Where was Pace? How long had he been gone? She thought to worry that Juerta had caught him.
At first the idea was laughable. In her mind, Pace was invincible. No lowlife bastard like Juerta could catch the likes of her stepmother’s brother.
But a shiver overtook her as she admitted that no man was invincible, not even Pace. Hadn’t he been captured and thrown onto the prison train with Geronimo back in ‘86? Of course, that had been the result of trickery and deceit on the part of General Miles, but there was no more deceitful trickster on earth than Juerta.
Then she laughed at her fears again. Pace was half Apache. General Miles wouldn’t have been able to put him on that prison train if Pace hadn’t willingly agreed to translate for the Army. Out here in this wild country, no one would catch Pace Colton unless he let them.
Or unless he had a woman to slow him down.
Lord, she was going to drive herself crazy. Where was he? The sun rose higher until it was directly overhead. He had to come soon, and when she feared she couldn’t sit upright in the saddle another minute without tumbling to the ground, he did. Silently, with no warning.
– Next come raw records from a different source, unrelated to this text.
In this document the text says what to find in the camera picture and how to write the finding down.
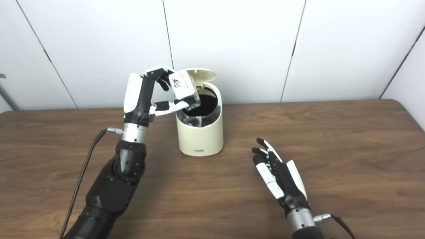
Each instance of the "cable connector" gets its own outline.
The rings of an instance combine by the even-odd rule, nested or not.
[[[322,215],[318,215],[313,217],[314,222],[321,222],[323,220],[329,219],[331,218],[331,215],[326,213],[326,214],[322,214]]]
[[[114,133],[114,134],[124,134],[124,130],[120,129],[120,128],[111,128],[108,127],[106,129],[108,132]]]

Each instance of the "open lid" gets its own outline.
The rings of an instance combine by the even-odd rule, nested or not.
[[[189,75],[191,75],[191,77],[193,77],[193,81],[195,81],[196,86],[201,87],[203,82],[211,81],[217,76],[217,74],[213,71],[204,68],[189,68],[185,70],[189,73]]]

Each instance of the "wood grain surface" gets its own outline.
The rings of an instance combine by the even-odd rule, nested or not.
[[[110,239],[291,238],[252,163],[256,137],[294,160],[313,214],[340,216],[359,239],[425,238],[425,133],[393,100],[226,105],[224,148],[179,151],[173,115],[149,127],[147,169]],[[122,109],[0,116],[0,238],[57,238],[94,137],[122,128]],[[72,224],[118,135],[97,145]],[[326,238],[347,239],[332,220]]]

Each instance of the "robotic arm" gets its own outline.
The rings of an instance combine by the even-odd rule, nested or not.
[[[182,84],[171,84],[170,80]],[[143,143],[149,123],[156,115],[199,106],[196,87],[184,72],[168,66],[148,69],[141,76],[130,75],[124,99],[124,130],[108,128],[122,134],[115,155],[100,171],[86,196],[86,207],[64,239],[106,239],[116,221],[126,210],[145,171],[146,145]],[[155,82],[168,91],[174,102],[151,105]]]
[[[350,228],[339,217],[331,214],[312,216],[303,181],[294,161],[284,163],[274,148],[266,141],[257,138],[257,143],[265,148],[252,148],[254,164],[267,187],[284,208],[293,239],[324,239],[316,222],[328,218],[335,219],[355,239]]]

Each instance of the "cream trash can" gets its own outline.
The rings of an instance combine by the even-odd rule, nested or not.
[[[223,112],[218,88],[208,83],[216,74],[202,68],[185,69],[193,78],[201,106],[176,112],[178,146],[190,156],[209,156],[223,148]]]

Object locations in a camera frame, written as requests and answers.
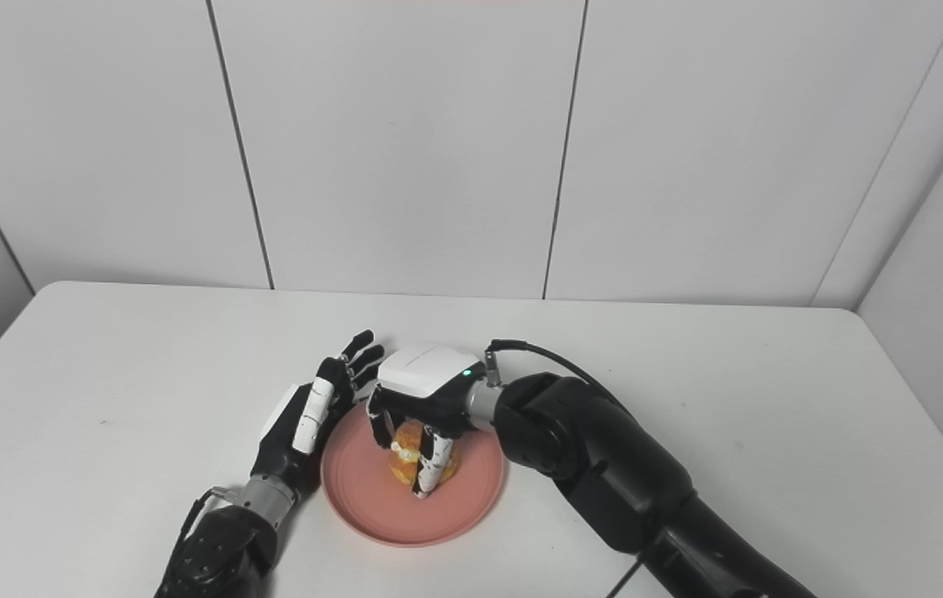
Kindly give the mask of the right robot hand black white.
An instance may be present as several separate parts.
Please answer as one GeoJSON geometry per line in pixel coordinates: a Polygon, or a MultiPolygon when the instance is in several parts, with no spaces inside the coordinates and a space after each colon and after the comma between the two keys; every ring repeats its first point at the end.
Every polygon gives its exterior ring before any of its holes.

One minute she was staring between the horse’s ears at a wall of cedar, the next, Pace was there, right there in front of her.
His abrupt appearance startled a gasp from her. “Jesus, Pace.” She put a hand to her chest to keep her heart from pounding its way through her ribs. “You could give a girl some warning.”
He stroked the horse’s neck. “You’re in worse shape than you look if you couldn’t hear me coming. I made more noise than a stag in rut. That pistol should have been aimed right between my eyes the instant you saw me.”
“I’ll try to accommodate you next time,” she snapped.
He narrowed his eyes and studied her. “And if you’re in worse shape than you look, you’re damn near dead. You look like hell.”
“Flatterer. Get us out of here. I want off this horse.”
His lips twitched. “Yes, ma’am.”
Instead of having Joanna slide back onto the saddle skirt so he could remount, Pace took the reins and led the horse on foot. At the horse’s first step, it was all Joanna could do to stay in the saddle. She holstered her pistol and clung to the saddle horn with both hands, gritting her teeth against the grinding pain of limbs gone numb, the aches in her feet, and the hole in her hide.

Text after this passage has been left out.